Ребятам становится интересно. Федор уже не просто банщик, а личность для них особенная. Они окружают этого большого, обычно хмурого мужика и наперебой просят рассказать про его знаменитый год. Федор сейчас уступчив, сам не прочь вспомнить про столь необычные в его жизни события. Он усаживается на ступени купальни и, бросив для порядку:
— Опять загалдели? — Начинает: — Мылись у меня тогда бухгалтер Экспедиции кремлевских строений Маковский Егор Иванович. Были у нас постоянным клиентом. Жили недалеко, в кремлевских теремах. Окошки, сказывали, прямо на паперть церкви Спаса за Золотою решеткою выходили. Великолепие, да и только! Пристрастились Егор Иванович к рисованию, — Федор говорил уважительно, с почтением. — И был у них приятель, Ястребилов Александр Сергеевич. Тот академию окончил, классным художником назывался, уроки рисования давал. Вот как ни придут, бывало, я им спину натираю, а они все о своем: «Главное — это натура, натура — единственный учитель, нужно больше с натуры рисовать. Вот только где?» Мне чудно:
«Что, — спрашиваю, — за натура такая?»
А они посмотрели на меня внимательно, да и огорошили:
«Ты, вот ж есть самая распрекрасная натура».

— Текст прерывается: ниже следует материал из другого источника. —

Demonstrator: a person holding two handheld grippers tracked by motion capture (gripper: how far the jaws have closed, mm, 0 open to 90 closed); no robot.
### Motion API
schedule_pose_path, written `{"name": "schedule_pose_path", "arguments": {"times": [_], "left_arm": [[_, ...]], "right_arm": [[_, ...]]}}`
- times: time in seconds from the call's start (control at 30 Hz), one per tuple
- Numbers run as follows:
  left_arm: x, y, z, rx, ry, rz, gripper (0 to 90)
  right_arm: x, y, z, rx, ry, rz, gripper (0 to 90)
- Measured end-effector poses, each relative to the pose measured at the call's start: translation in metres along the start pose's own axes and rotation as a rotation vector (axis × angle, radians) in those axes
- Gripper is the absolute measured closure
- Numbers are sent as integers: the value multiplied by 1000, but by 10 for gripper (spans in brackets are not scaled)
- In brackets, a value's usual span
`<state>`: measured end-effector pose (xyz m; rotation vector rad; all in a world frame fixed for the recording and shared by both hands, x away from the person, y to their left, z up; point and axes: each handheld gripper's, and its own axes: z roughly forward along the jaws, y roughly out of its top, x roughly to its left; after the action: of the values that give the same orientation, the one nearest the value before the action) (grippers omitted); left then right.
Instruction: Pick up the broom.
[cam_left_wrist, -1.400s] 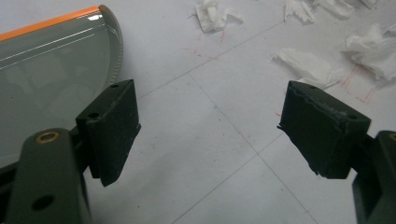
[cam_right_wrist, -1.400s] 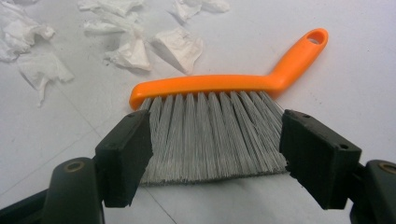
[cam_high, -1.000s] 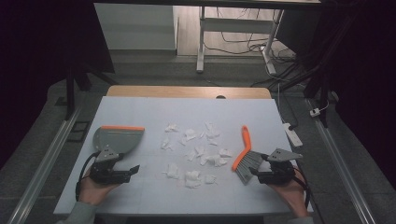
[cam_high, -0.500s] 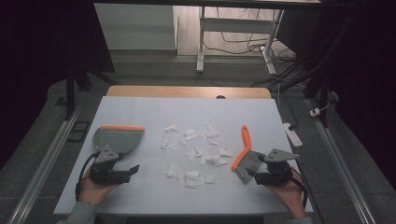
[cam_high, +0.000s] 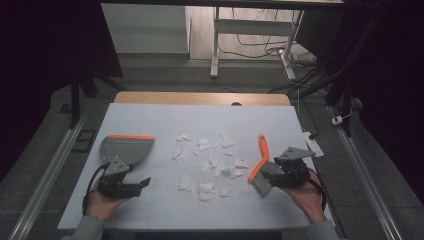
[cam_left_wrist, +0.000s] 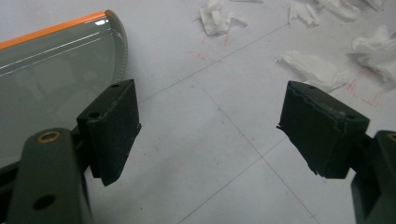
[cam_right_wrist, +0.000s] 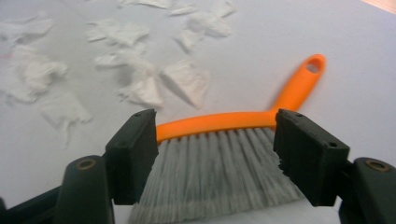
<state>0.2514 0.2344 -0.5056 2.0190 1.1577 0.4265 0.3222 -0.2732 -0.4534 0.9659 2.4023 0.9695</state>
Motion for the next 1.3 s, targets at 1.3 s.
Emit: {"name": "schedule_pose_path", "arguments": {"times": [1.3], "left_arm": [[3, -4, 4, 29, 6, 1, 208]], "right_arm": [[-52, 59, 80, 375, -99, 266, 369]]}}
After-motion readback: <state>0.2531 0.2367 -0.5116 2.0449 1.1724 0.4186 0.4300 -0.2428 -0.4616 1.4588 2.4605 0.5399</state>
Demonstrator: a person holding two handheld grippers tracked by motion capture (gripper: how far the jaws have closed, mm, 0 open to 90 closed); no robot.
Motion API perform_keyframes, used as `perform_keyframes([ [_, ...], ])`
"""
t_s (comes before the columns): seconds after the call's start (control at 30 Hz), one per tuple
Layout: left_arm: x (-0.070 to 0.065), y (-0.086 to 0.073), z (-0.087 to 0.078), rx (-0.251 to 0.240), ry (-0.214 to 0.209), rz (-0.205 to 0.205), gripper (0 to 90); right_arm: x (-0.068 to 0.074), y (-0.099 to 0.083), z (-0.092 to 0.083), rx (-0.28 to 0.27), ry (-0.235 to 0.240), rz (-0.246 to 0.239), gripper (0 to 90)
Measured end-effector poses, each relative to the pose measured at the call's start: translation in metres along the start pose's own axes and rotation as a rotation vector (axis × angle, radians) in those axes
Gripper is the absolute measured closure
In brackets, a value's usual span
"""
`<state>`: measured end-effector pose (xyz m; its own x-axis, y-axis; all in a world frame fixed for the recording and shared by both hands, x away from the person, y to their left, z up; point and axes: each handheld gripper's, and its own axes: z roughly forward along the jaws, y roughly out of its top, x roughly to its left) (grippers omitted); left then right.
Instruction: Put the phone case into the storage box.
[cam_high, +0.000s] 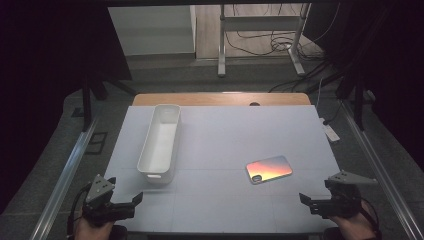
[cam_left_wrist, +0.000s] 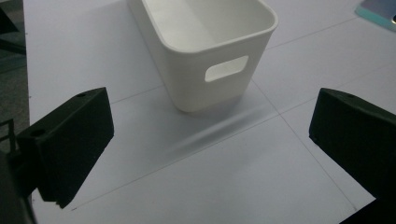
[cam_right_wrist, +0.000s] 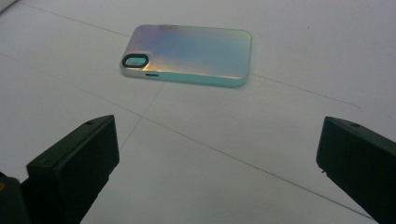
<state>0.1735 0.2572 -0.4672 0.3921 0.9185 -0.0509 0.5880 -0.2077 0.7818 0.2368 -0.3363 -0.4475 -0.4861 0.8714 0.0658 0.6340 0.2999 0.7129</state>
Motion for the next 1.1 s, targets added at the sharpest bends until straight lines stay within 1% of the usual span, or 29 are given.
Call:
perform_keyframes([
  [0.07, 0.0012, -0.0007, -0.0012, -0.007, -0.015, -0.005, 0.7, 0.0000, 0.0003, 0.0007, 0.000, 0.001, 0.002, 0.0],
  [0.13, 0.0019, -0.0013, -0.0019, -0.013, -0.021, -0.010, 0.9, 0.0000, 0.0006, 0.0012, 0.003, 0.002, 0.001, 0.0],
  [0.23, 0.0018, -0.0013, -0.0020, -0.013, -0.021, -0.009, 0.9, -0.0002, 0.0006, 0.0011, 0.005, 0.002, 0.003, 0.0],
  [0.4, 0.0004, -0.0009, -0.0013, -0.007, -0.021, 0.006, 0.6, -0.0003, 0.0007, 0.0013, 0.008, 0.001, 0.002, 0.0],
  [0.67, 0.0005, -0.0011, -0.0016, -0.008, -0.021, 0.005, 0.0, -0.0001, 0.0014, 0.0027, 0.020, 0.006, 0.002, 0.0],
  [0.87, -0.0006, -0.0011, -0.0017, -0.009, -0.018, 0.014, 0.0, -0.0005, 0.0020, 0.0036, 0.026, 0.011, 0.005, 0.0],
  [1.0, -0.0007, -0.0012, -0.0017, -0.009, -0.017, 0.012, 0.0, -0.0005, 0.0027, 0.0048, 0.037, 0.030, -0.005, 0.0],
  [1.1, -0.0007, -0.0012, -0.0017, -0.009, -0.017, 0.012, 0.0, 0.0004, 0.0040, 0.0061, 0.042, 0.025, -0.028, 0.0],
])
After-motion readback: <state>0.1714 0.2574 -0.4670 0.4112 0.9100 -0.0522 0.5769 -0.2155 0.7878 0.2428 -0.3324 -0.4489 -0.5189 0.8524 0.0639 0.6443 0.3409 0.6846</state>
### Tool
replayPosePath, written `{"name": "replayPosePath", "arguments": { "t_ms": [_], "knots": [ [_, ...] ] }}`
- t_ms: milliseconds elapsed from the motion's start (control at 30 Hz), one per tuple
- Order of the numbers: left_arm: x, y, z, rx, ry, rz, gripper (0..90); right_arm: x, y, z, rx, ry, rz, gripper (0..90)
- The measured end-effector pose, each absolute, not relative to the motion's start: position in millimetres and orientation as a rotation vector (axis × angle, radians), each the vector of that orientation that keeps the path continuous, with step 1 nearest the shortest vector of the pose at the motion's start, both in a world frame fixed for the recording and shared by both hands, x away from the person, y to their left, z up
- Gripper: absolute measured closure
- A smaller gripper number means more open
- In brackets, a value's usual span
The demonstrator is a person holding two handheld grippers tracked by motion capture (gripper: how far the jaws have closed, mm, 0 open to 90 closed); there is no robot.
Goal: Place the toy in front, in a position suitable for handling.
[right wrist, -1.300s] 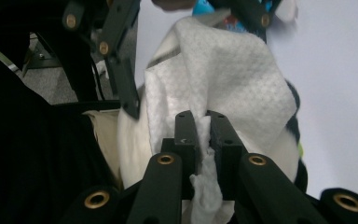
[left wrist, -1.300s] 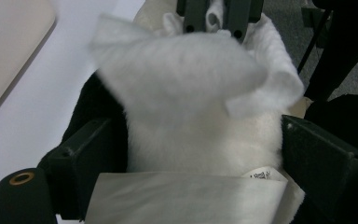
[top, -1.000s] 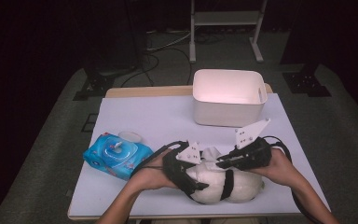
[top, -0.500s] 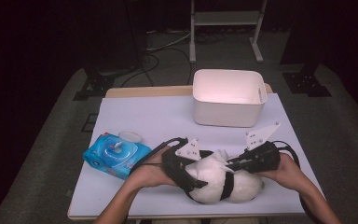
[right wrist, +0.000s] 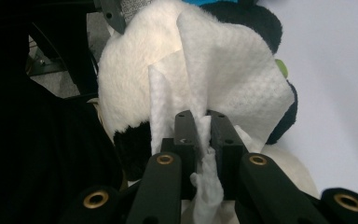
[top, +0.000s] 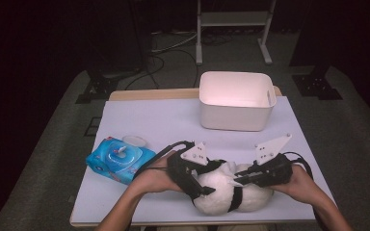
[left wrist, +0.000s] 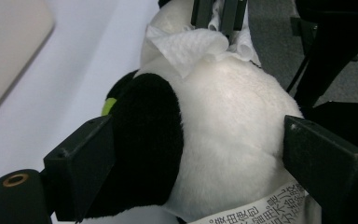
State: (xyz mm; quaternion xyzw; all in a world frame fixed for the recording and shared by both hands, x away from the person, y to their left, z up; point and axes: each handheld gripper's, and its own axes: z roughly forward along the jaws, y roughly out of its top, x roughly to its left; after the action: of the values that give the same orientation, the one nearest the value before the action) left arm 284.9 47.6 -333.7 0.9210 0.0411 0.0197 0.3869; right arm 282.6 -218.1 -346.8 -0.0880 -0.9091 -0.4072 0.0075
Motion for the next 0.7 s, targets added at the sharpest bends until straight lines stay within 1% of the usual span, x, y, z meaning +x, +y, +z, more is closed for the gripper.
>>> {"name": "replayPosePath", "arguments": {
  "t_ms": [367,500,700],
  "knots": [
    [280.9,43.7,-337.9,2.343,0.080,0.055,12.1,285.6,-199.6,-332.3,-0.205,-2.829,-1.302,82.2],
    [278.7,42.1,-337.8,2.343,0.067,0.059,12.0,287.2,-184.8,-323.7,-0.154,-2.827,-1.318,82.1],
    [279.3,46.8,-340.2,2.324,0.075,0.053,12.1,290.5,-180.4,-325.0,-0.147,-2.808,-1.334,82.0]
  ]
}}
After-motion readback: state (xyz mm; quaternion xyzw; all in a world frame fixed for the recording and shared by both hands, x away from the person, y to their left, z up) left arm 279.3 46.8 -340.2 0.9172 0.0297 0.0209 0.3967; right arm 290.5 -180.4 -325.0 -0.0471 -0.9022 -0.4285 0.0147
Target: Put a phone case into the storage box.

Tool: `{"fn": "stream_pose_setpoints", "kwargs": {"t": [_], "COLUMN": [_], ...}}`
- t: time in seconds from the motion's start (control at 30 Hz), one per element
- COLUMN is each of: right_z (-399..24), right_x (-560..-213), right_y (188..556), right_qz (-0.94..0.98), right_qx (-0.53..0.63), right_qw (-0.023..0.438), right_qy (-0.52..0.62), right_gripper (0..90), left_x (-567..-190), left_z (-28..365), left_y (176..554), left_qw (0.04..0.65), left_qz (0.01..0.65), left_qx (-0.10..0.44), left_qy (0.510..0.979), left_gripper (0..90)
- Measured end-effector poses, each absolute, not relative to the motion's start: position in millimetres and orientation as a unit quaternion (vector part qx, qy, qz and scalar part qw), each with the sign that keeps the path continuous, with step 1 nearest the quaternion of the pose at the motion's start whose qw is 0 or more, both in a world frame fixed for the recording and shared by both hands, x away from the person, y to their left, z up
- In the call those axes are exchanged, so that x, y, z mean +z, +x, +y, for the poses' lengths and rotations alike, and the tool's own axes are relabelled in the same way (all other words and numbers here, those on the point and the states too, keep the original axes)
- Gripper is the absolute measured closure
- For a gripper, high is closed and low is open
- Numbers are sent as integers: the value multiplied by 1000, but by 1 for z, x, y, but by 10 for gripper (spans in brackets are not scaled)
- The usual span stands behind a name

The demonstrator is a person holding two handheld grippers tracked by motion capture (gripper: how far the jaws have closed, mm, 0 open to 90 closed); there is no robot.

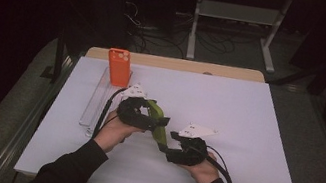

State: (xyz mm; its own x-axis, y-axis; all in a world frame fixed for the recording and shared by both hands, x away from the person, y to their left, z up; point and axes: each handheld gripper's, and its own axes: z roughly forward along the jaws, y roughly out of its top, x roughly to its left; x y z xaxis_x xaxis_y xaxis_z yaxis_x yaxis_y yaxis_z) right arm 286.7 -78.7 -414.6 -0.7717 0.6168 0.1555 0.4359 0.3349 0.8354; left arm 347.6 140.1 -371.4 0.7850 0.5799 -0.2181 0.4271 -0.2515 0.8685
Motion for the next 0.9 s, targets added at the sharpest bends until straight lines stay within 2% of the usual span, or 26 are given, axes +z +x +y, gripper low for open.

И давай меня уговаривать сидеть перед ними неподвижно, по два часа, да еще в раздетом виде, чтобы облик мой на бумагу им перенесть. «Только, — говорят, — квартиру подыщем и непременно за тобой придем». Я, ясно, ни в какую. «Кой леший, — думаю, — на такое дело согласие давать. Сглазят еще». — Федор устроился поудобнее и продолжал: — Ушли мои клиенты. Понадеялся я, что забудут. Успокоился. А они через неделю вновь пожаловали и опять за свое.
Егор Иванович уж очень старались, уламывали меня да все разъясняли:
«Ты пойми, Федор. Не забава это, и греха никакого нет. На пользу искусству послужишь. Слыхал слово такое великое — искусство? Мы и комнату наняли за тридцать рублей в месяц. Рядом с квартирой господина Ястребилова нумер один освободился, прямо против Николы Большой крест. Столы заказали, лампу большую, чтоб светло было. Туда и другие господа, которые к художеству тягу имеют, приходить будут. Ты уж, Федор, голубчик, соглашайся. Мы платить тебе будем».
Вот, думаю, оказия. В какой расход люди идут, чтобы картинки мазать. Ястребилов-то, ясно, художник. А Егор-то Иваныч — почтенный человек, чиновник.
Любопытно мне все-таки стало. Ну я и согласился. Зима стояла лютая. В назначенный день закутался, значит, в тулуп и к пяти часам, как по уговору, двинулся на Ильинку. Пришел все уж ждут. Народу полна комната. Двенадцать человек да я тринадцатый. Может, и нехорошо вышло, что чертова дюжина собралась. Я об этом сразу подумал. Только я разделся, уселись все, карандаши в руки взяли, как лампа-то огромная, пудов на пять-шесть, о которой Егор Иваныч говорили, с крюка и сорвалась. Слава господу, не убило никого. А уж волнения-то было. Так в первый день ничего и не вышло.